So are we to believe that humanity has this duty to look after those who can’t help themselves, yet be supposed to brutally utilize animals, who are the most innocent and absolutely least able to help themselves? And are we to believe this because someone, somewhere, sometime, was allegedly inspired by some mythical being to have a thought, and that thought was at some future time allegedly to be perfectly translated to stone or paper or a slab of wood, then to be retranslated perfectly every time a village was destroyed or a culture was lost for a few hundred years?
    What if the person chiseling in the rock was left handed? What if the person doing the translating was dyslexic? Maybe dog really is our co-pilot, instead of just a family pet or a menu item in too many restaurants around the world.
    Some people love to accept long-held dogma on faith, but if you actually stop and think about it, how does it feel?
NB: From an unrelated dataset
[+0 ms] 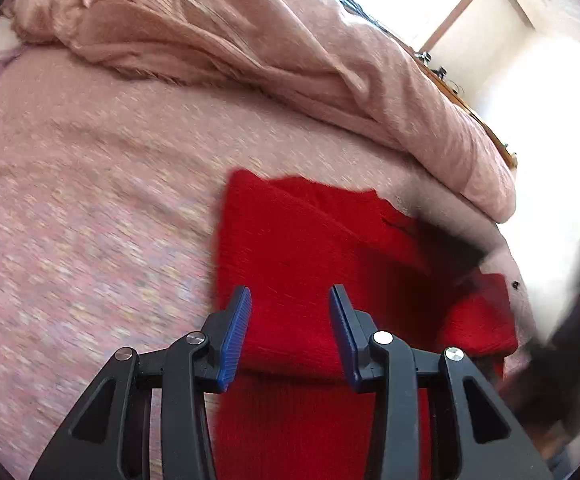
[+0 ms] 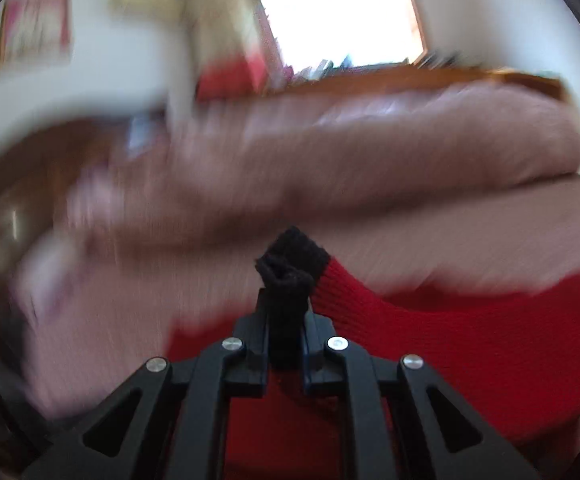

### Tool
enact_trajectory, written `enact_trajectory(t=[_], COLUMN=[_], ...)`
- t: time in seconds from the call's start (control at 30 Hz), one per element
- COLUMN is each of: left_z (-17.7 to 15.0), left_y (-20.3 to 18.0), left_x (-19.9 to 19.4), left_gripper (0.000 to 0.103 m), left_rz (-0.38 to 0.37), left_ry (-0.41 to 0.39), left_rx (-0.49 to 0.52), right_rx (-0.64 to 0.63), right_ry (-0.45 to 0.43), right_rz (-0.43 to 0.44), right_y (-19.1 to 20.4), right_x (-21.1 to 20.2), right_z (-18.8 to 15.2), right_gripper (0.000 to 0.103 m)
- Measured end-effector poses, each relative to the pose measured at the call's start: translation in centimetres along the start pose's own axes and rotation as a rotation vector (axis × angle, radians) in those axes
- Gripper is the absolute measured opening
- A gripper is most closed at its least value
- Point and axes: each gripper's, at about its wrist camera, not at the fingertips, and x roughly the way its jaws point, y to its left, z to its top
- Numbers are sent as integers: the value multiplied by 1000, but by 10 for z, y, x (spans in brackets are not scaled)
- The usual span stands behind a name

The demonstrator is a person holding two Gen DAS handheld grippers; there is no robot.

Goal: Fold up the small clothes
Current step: 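Fold the sleeve across the body with the right tool and release the cuff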

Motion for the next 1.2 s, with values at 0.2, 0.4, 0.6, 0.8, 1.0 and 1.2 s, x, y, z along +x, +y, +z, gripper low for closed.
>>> enact_trajectory(t=[0.2,0.4,0.6,0.8,1.0,1.2], left_z=[10,9,8,9,7,8], left_y=[20,33,38,47,41,35], left_x=[-6,-4,-9,-11,-5,1], left_gripper=[34,34,34,34,34,34], left_rz=[-26,-29,-23,-28,-17,-20], left_ry=[-13,2,11,20,43,51], left_rx=[-72,-141,-141,-168,-149,-141], right_rx=[-21,-55,-94,-93,-145,-128], right_ry=[143,-20,92,-38,102,125], right_rz=[-28,-5,-29,18,15,81], right_y=[22,23,33,40,51,49], right_x=[37,6,43,19,52,53], right_z=[-40,-18,-26,-23,-35,-33], right_gripper=[11,11,12,12,15,67])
When we try to bring factual, accurate translation to ancient religious texts,  are we arguing a point as inconsequential as why don't light sabers cut each other in half in Star Wars battle scenes since they slice and dice everything else? What point is there in conducting a factual investigation of a possible mistranslation of some nearly prehistoric word that may be based in fantasy with as much scientific and historic proof as the tales of King Arthur or the legend of Bigfoot?
    If the world suffers a disaster and the only remnants of our time that survive are a VHS player and a Beta version of Star Wars…or Cinderella…think of the mistranslation that could create. Eons from now people could be choosing between the worship of Darth and Luke, or between fairy tale princess and wicked witch. It could be the horrors of "The Inquisition" all over again. Or Disneyworld in August. Either way it will be really bad news.

Take accurate records out of the equation and the facts can quickly get murky. Even with reams of newspaper and magazine print and thousands of hours of broadcast footage clearly stating that no one in Iraq had anything to do with 9/11, ten years later something like 30% of Americans still believe Saddam Hussein was involved in it. Can you even begin to imagine how twisted that tale could be after several thousand years if no one ever wrote it down?
    So, to answer the question you posed at the end of the cited comment: Is there a case for religion? Even for a street-level practical thinker such as myself, yes, there is a strong case for religion. Religion must exist so that people of power can shape it to their benefit and use it to help justify and achieve their goals, and so that people of little or no power can use it to rationalize their own way of living rather than making the effort to live better. Without religion how do people stomach the daily mini-atrocities they commit? Can you imagine the chaos if people actually had to take an honest look in the mirror and hold themselves accountable instead of being able to pass the buck on to some mysterious something?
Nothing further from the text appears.